Thank you for your interest in our paper, Arjun!

We actually beat a GM 6-0 in blitz.

Moreover, our bot played against humans of all levels, from beginners all the way to NMs, IMs, and GMs. So far, our bot only lost 2 games (out of 365).

Does that alleviate your concerns?

Changes my view, edited the post.

Thanks for taking the time to respond; I didn't figure the post would get so much reach.

Thanks for the feedback. On the GM-level skepticism: I don't see any recommendation on things we could do to make the claim stronger, and I'm really thirsty for some. What would convince you (and possibly, others) that our neural network is mastering the game of chess?

We are currently (and have already) played against actual GMs and beaten some. But it's not that simple to publish (look at the time it took for 100 times bigger projects like AlphaGo or AlphaStar - this one is a two full-time people project,  Anian and I), for legal reasons, because GM/IMs don't really like to be beaten publicly, for statistical reasons (you need a looot of games to be meaningful) etc.  Also note that many 1500 ELO people that played against the bot on Lichess are actually fake (smurf) accounts of much stronger players.

I think the most important things that are missing in the paper currently are these three points:

1. Comparison to the best Leela Zero networks

2. Testing against strong (maybe IM-level) humans at tournament time controls (or a clear claim that we are talking about blitz elo, since a player who does no explicit tree search does not get better if given more thinking time).

3. Games against traditional chess computers in the low GM/strong IM strength bracket would also be nice to have, although maybe not scientifically compelling. I sometimes do those for fun with LC0 and it is utterly fascinating to see how LC0 with current transformer networks at one node per move manages to very often crush this type of opponent by pure positional play, i.e. in a way that makes winning against these machines look extremely simple.

To me the most interesting question is to what extend your network learns to do reasoning/search vs pure pattern recognition. 

I trained a transformer to predict tournament chess moves a few years back and my impression was that it played strongly in the opening and always made sensible looking moves but had absolutely no ability to look ahead.

I am currently working on a benchmark of positions that require reasoning and can't be solved by highly trained intuition alone. Would you be interested in running such a benchmark?

Wow, thanks for replying.

If the model has beaten GMs at all, then it can only be so weak, right? I'm glad I didn't make stronger claims than I did.

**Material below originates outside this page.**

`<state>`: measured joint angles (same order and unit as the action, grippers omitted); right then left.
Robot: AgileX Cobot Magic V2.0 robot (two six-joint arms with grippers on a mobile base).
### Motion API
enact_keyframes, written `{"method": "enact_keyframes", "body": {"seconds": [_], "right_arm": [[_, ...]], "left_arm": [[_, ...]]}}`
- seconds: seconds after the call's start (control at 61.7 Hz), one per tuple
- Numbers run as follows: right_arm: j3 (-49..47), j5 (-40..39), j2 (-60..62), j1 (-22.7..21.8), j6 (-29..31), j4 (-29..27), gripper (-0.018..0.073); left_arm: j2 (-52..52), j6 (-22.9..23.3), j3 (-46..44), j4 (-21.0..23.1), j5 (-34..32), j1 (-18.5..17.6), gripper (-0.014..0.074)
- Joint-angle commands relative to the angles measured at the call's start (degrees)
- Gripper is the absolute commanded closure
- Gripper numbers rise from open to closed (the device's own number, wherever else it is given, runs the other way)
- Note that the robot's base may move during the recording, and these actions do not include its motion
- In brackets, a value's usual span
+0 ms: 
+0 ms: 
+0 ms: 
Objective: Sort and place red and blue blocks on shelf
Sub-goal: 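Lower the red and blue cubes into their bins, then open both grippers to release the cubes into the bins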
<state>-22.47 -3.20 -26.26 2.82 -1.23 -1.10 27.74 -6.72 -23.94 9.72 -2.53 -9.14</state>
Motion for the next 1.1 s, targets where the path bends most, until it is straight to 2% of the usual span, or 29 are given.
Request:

I think my questions about what humans-who-challenge-bots are like was fair, and the point about smurfing is interesting. I'd be interested in other impressions you have about those players.

Is the model's Lichess profile/game history available?

Regarding people who play chess against computers, some players like playing only bots because of the psychological pressure that comes from playing against human players. You don't get as upset about a loss if it's just to a machine. I think that would count for a significant fraction of those players.

I play on lichess often. I can tell you that a lichess rating of 2900 absolutely corresponds to grandmaster level strength. It is rare for FMs or IMs to exceed a 2800 blitz rating. Most grandmasters hover around 2600-2800 blitz.